- Born: Kathryn Wasserman February 25, 1907 United States
- Died: April 23, 2013 (aged 106) Hobe Sound, Florida, U.S.
- Occupations: Investor, painter, philanthropist, and political activist
- Spouse: Shelby Cullom Davis
- Children: 3, including Shelby Davis

= Kathryn Wasserman Davis =

American philanthropist and scholar (1907–2013)

Kathryn Wasserman Davis (February 25, 1907 - April 23, 2013) was an American investor, painter, philanthropist, and political activist. She was a longtime promoter of women's rights and planning parenthood. She was committed to engaging local communities, particularly regarding the environment on the Hudson River and Maine coast, and also concerned with access to high-quality education. At the age of 94, she began an artistic adventure, producing more than 200 paintings.

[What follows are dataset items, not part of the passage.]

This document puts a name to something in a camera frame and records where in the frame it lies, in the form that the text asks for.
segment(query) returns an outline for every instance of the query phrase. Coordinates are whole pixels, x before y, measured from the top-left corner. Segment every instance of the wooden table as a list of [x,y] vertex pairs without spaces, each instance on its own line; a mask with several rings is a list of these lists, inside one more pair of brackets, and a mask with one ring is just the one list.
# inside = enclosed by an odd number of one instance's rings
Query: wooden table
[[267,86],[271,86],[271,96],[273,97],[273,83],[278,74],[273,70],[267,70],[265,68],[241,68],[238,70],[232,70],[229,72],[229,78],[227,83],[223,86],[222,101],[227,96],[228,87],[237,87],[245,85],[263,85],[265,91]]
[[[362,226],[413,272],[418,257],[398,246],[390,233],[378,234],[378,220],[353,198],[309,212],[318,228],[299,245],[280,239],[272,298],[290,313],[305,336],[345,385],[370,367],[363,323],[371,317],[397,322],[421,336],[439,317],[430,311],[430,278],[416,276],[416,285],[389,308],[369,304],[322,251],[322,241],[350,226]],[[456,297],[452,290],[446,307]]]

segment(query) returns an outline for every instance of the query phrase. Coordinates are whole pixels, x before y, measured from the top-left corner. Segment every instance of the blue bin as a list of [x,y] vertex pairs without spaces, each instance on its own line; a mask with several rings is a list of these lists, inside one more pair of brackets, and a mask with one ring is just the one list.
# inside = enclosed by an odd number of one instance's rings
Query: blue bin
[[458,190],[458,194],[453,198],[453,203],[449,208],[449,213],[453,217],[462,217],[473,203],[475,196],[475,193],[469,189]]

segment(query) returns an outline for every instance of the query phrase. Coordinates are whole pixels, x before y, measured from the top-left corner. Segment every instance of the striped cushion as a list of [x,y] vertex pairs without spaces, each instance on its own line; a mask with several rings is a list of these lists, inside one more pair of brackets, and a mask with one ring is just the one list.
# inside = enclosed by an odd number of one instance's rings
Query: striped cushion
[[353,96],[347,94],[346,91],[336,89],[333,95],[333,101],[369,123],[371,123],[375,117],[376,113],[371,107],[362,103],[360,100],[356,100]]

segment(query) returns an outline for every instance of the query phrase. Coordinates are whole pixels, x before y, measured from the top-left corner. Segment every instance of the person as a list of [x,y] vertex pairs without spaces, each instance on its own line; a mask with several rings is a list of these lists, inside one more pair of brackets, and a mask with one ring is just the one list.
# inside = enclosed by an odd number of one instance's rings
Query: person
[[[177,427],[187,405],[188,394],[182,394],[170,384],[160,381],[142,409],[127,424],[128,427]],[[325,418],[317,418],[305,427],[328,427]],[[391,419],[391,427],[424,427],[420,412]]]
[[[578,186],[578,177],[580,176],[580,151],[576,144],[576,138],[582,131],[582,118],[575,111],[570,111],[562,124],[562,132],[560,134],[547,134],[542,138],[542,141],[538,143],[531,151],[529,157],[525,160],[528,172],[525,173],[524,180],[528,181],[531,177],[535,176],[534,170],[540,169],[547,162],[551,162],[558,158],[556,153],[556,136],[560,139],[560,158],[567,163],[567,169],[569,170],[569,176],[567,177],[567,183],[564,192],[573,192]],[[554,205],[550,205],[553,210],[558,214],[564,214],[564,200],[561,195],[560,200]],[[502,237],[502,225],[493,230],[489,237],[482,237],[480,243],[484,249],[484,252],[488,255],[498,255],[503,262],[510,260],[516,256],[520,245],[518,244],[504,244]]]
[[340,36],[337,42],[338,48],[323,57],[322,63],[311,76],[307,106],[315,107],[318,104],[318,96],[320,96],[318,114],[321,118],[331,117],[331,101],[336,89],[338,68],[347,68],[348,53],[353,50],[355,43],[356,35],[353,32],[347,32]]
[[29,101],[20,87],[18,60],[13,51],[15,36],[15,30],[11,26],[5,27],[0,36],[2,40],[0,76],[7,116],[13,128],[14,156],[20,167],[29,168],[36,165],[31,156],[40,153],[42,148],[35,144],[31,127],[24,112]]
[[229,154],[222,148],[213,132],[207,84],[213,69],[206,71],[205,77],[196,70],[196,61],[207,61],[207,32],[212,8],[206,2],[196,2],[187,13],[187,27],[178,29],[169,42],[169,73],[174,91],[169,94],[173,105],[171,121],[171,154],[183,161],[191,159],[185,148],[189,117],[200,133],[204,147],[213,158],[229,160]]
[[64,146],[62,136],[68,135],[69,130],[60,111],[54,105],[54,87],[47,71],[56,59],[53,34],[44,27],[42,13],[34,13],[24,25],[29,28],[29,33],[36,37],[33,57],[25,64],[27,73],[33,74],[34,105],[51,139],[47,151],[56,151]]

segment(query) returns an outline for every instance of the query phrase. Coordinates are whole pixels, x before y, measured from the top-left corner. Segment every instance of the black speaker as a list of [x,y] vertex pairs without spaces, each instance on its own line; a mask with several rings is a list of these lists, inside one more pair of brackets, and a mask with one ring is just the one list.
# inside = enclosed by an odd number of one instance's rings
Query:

== Personal life and training and early work ==
Kathryn was married to businessman Shelby Cullom Davis, who developed the series of Davis investment instruments and later became the United States Ambassador to Switzerland, from 1969 until 1974. Her husband died in 1994. Early in her career, Mrs. Davis worked for the Council on Foreign Relations and authored The Soviets at Geneva: The USSR and the League of Nations, 1919-1933. An alumna of Wellesley College, she earned a master's degree, in 1931, at Columbia University and, in 1934, a Ph.D. in international relations from the Graduate Institute of International Studies. Physically, she led an active life—with early interests in skiing from the 1930s until she stopped in her mid-90s, a bicyclist throughout her life, a competitor on the tennis court until age 101, and equally so on the croquet field until age 105. She adopted kayaking at age 95 and continued that for ten years. She was swimming at age 106 just weeks before her death.

== Projects for Peace: funding grants source ==
Following an eight-decade legacy in philanthropy, much of it anonymous, Davis launched her signature project on her 100th birthday, in 2007, when she committed $1,000,000 to fund 100 practical, student-led peace actions, each with a $10,000 grant, at selected institutions around the world. This program, called Projects for Peace, has continued annually and expanded.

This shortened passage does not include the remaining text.